We’re going to start with a few assumptions. We’re going to assume that because you’re reading this article you are a CNC machinist or are interested in CNC machining. More to the point, you’re reading this article because you know the difference between things like steel, nylon, and brass when it comes to machining them. Okay then, with all that established, we will impart some knowledge to you concerning machining brass materials on a CNC machine.
Best brass for machining
The chemical formula for making a brass alloy is simple enough; Add Zinc to Copper and stir in a little pinch of Lead and you’ve got brass. The exact formula depends upon what you’re trying to make. Some formulas have more Zinc or Copper, but the best brass for machining should have at least 2% Lead to help with machining characteristics. The added Lead keeps the malleability higher and that results in cleaner, smoother, cuts and extended tool edge life. CNC machinists familiar with the advantages brass brings enjoy better machine outputs and tool performance.
Due to its low corrosiveness and high electrical conductivity, brass is the metal of choice for all kinds of products. Valves, hoses, fittings, electrical parts, and a plethora of other items are made from brass. As a machining material, brass is a “low friction” metal. That means brass can be machined using less power and with longer tool life. As a result of its properties, many manufacturers prefer machining brass components because they can speed up the CNC machine without affecting the workpiece. Faster production and less tool swapping equal more profit. The best brass for machining is known as Alloy 360, Free-Machining, or Cutting Brass.
History of tooled brass
The compound brass has been around since before anyone could write about it. It appears in the history books around 300 BC and keeps on going right on through to modern times. Because it doesn’t rust easily, shines nicely, and stands up to abuse pretty well, brass has been a go-to metal for a long, long time. Everyone from Ancient Greece and Roman metallurgists to Chinese foundries and Indian smelters was making brass for swords, shields, and other useful items. Brass adorned women’s wrists, elite carriages, and brass buttons on soldiers’ and sailors’ uniforms. The variety of uses has only increased over time and the introduction of technology has increased brass consumption significantly in recent years.

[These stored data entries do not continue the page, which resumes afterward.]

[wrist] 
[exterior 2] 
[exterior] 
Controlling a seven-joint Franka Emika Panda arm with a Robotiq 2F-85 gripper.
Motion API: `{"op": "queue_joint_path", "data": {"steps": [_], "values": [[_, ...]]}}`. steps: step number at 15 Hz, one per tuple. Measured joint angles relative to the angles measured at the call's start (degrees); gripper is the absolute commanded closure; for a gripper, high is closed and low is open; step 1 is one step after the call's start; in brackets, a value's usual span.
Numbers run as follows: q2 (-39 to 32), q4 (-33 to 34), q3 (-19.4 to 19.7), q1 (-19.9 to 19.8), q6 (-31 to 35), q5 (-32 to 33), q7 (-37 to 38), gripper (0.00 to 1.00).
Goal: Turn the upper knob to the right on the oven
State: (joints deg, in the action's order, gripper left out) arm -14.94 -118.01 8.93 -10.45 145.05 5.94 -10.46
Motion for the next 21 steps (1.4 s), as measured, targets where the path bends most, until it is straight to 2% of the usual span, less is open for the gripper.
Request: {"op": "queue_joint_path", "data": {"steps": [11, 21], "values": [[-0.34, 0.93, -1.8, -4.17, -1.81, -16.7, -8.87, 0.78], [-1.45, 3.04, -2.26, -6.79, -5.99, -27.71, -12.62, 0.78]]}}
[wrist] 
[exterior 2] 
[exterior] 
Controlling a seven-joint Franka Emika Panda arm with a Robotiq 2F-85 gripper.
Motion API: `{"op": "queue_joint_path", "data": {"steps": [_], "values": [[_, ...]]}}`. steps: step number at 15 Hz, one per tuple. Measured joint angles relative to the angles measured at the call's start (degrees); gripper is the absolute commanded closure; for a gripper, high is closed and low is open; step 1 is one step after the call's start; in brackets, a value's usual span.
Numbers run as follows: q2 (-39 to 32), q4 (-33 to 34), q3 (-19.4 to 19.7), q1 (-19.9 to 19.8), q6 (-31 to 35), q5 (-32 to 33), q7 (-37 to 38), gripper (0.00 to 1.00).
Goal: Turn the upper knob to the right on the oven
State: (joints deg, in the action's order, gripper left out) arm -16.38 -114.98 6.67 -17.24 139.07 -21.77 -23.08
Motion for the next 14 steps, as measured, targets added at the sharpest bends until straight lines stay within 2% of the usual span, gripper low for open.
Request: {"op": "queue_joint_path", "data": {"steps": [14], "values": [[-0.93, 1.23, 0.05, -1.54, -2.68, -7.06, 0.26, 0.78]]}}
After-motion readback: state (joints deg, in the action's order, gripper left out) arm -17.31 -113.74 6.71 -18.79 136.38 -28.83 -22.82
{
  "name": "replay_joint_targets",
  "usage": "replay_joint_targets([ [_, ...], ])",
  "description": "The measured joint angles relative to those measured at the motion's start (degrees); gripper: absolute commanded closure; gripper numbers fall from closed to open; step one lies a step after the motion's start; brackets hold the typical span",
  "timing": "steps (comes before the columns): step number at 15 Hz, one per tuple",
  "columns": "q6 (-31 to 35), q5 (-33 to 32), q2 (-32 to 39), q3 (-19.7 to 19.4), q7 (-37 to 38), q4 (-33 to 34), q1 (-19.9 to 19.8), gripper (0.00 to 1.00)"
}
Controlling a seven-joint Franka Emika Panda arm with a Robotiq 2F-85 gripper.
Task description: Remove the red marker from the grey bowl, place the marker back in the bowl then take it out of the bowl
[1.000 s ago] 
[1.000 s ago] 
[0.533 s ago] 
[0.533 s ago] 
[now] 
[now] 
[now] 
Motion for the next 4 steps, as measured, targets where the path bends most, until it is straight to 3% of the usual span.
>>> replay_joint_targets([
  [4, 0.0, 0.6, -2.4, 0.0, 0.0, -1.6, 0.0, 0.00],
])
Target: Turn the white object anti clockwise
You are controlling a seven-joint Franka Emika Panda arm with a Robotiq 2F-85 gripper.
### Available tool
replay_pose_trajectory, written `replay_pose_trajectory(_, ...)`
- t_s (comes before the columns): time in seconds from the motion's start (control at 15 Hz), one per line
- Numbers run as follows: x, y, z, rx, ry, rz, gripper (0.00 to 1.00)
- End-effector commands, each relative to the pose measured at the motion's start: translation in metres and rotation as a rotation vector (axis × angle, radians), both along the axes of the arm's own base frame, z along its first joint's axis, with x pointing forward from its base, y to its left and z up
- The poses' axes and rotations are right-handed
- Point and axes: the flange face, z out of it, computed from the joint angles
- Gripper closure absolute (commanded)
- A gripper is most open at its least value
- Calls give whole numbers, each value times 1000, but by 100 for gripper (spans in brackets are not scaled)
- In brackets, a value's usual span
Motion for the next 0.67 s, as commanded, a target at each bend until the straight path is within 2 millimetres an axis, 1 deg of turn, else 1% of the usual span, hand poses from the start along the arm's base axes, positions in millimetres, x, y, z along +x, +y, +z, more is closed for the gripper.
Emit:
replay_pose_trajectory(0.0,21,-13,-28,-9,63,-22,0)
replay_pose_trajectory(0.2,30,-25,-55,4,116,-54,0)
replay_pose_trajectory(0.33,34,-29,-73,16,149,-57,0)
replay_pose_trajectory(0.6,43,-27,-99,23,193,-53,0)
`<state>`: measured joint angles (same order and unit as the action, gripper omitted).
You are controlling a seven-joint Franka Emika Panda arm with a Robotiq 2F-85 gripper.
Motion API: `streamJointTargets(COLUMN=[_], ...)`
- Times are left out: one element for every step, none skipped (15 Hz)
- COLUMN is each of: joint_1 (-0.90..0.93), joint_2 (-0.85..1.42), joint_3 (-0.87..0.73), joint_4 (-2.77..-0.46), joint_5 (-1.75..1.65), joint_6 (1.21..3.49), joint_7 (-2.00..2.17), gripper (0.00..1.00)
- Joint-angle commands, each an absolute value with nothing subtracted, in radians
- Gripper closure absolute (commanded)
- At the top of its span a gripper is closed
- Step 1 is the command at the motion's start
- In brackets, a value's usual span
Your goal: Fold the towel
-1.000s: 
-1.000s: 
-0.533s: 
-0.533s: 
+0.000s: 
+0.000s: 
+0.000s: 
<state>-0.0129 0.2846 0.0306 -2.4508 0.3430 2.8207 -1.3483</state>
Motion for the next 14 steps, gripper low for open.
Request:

Modern uses for machined brass parts
Throughout time, brass has been introduced into more and more everyday items as well as some specialized things. Some of the items we machine brass in are tiny and others can be quite massive. From valve stems in automobile tires to fittings on sailing ships, the range of products is truly limitless. Understanding the machining qualities of different brass alloys expands production capability as well as sales and marketing opportunities. By incorporating Brass CNC machining capability into production, a machine shop or high-capacity plant can increase its contributions to the bottom line.